Work task. Only the pictures are to be left out; return the rest of the data exactly as it stands.

Data excerpt.
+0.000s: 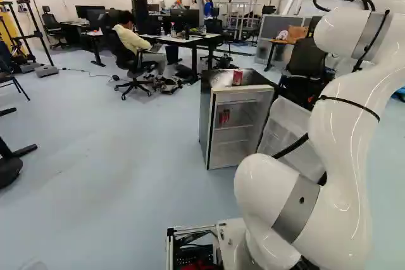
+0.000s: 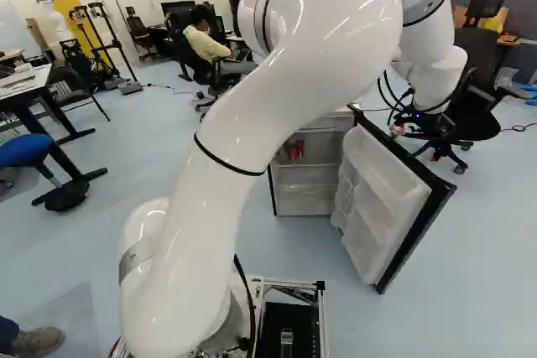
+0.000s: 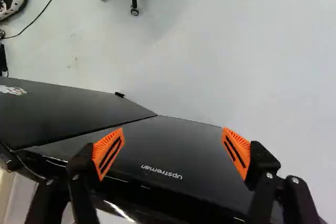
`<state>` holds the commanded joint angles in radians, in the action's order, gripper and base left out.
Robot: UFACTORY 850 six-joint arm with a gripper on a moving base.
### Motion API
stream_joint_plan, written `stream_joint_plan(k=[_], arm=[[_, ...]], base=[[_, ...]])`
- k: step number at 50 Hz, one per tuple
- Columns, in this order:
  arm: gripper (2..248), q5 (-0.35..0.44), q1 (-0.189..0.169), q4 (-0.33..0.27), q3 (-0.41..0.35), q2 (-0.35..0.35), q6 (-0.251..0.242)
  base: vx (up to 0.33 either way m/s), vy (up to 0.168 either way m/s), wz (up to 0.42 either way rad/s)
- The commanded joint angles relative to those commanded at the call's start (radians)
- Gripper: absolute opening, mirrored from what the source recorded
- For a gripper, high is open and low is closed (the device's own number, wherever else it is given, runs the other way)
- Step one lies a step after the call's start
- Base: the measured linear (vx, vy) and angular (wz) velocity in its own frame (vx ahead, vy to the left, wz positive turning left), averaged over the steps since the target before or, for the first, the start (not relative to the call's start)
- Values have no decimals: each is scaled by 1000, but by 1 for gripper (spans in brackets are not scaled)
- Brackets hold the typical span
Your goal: Grab a drink from the fridge
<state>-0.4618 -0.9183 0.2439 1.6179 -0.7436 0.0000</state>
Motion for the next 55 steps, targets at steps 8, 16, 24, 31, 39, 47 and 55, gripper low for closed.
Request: stream_joint_plan(k=[8,16,24,31,39,47,55], arm=[[247,-28,-11,0,29,-19,0],[247,-62,-14,0,25,-17,0],[247,-102,-16,0,17,-11,0],[247,-141,-18,0,5,-3,0],[247,-185,-18,0,-15,9,0],[247,-228,-14,0,-45,29,0],[247,-270,-6,0,-79,50,0]], base=[[0,0,0],[0,0,0],[0,0,0],[0,0,0],[0,0,0],[0,0,0],[0,0,0]])
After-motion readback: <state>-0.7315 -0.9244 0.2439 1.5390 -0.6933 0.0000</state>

Output for this exercise.
+0.000s: 
+0.000s: 
+0.000s: 
`<state>` holds the commanded joint angles in radians, in the action's order, gripper and base left out.
Robot: UFACTORY 850 six-joint arm with a gripper on a moving base.
### Motion API
stream_joint_plan, written `stream_joint_plan(k=[_], arm=[[_, ...]], base=[[_, ...]])`
- k: step number at 50 Hz, one per tuple
- Columns, in this order:
  arm: gripper (2..248), q5 (-0.35..0.44), q1 (-0.189..0.169), q4 (-0.33..0.27), q3 (-0.41..0.35), q2 (-0.35..0.35), q6 (-0.251..0.242)
  base: vx (up to 0.33 either way m/s), vy (up to 0.168 either way m/s), wz (up to 0.42 either way rad/s)
- The commanded joint angles relative to those commanded at the call's start (radians)
- Gripper: absolute opening, mirrored from what the source recorded
- For a gripper, high is open and low is closed (the device's own number, wherever else it is given, runs the other way)
- Step one lies a step after the call's start
- Base: the measured linear (vx, vy) and angular (wz) velocity in its own frame (vx ahead, vy to the left, wz positive turning left), averaged over the steps since the target before or, for the first, the start (not relative to the call's start)
- Values have no decimals: each is scaled by 1000, but by 1 for gripper (spans in brackets are not scaled)
- Brackets hold the typical span
Your goal: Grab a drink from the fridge
<state>-0.4618 -0.9183 0.2439 1.6179 -0.7436 0.0000</state>
Motion for the next 55 steps, targets at steps 8, 16, 24, 31, 39, 47 and 55, gripper low for closed.
Request: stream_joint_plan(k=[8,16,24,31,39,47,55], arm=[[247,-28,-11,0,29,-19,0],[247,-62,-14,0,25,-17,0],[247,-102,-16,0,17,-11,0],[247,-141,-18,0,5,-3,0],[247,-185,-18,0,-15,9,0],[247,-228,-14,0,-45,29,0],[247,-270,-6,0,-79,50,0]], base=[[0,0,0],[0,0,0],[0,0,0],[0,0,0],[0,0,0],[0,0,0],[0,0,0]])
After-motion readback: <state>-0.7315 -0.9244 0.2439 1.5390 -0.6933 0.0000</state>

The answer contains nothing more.